▶ _What the task asks_:
Nothing belongs in the answer except the lines of the material that include "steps".

▶ _Raw data_:

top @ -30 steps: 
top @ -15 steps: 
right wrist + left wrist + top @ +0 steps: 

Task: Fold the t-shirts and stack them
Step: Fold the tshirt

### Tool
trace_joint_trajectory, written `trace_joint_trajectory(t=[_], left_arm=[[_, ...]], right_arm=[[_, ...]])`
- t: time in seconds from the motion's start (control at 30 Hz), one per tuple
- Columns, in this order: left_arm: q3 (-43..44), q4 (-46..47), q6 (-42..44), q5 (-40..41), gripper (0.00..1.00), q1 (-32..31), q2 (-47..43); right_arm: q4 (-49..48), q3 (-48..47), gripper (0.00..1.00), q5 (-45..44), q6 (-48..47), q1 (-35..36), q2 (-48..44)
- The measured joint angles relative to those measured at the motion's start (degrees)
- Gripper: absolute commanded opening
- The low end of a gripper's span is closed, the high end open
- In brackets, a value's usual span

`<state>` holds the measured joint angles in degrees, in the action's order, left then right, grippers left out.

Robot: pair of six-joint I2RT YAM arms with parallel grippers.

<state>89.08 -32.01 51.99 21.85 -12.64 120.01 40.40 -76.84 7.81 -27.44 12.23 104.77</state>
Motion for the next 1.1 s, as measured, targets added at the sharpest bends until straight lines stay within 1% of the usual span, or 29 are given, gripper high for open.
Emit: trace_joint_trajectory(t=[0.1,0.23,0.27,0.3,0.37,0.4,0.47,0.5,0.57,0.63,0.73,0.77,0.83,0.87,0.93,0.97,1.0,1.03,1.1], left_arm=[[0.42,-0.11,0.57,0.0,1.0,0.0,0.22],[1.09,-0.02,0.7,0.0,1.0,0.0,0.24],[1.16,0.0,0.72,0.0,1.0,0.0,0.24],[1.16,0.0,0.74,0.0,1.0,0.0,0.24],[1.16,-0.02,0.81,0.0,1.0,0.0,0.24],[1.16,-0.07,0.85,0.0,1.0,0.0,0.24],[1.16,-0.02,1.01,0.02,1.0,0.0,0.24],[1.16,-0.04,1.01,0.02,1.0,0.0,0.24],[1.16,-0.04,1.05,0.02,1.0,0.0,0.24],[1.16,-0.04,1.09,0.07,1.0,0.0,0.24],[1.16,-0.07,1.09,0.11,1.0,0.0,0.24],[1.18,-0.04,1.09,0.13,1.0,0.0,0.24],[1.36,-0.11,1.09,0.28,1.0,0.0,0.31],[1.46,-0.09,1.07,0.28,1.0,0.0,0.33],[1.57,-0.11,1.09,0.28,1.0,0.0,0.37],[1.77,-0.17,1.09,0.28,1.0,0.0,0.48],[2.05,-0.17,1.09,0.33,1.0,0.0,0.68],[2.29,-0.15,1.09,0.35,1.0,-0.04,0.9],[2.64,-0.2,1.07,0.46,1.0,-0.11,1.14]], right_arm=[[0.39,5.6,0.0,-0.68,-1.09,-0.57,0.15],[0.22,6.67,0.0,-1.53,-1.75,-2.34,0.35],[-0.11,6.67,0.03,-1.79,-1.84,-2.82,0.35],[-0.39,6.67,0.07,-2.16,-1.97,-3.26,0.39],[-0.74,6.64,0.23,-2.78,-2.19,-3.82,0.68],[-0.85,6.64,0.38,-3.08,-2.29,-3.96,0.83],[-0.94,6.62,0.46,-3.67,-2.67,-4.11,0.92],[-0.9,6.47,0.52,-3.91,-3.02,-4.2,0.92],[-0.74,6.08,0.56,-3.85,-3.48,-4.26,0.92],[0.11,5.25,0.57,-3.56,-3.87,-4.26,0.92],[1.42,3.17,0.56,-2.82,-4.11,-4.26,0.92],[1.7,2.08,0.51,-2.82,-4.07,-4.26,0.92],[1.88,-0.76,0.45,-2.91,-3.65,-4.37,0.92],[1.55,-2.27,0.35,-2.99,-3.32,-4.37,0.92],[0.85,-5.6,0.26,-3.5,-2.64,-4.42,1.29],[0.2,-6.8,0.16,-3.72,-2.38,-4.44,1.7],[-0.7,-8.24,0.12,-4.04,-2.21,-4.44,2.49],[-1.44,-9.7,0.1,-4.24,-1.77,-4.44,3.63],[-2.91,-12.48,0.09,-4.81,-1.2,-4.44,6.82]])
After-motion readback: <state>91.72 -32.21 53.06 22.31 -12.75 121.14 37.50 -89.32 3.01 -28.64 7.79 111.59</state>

▶ _Problem solution_:
top @ -30 steps: 
top @ -15 steps: 
right wrist + left wrist + top @ +0 steps: 

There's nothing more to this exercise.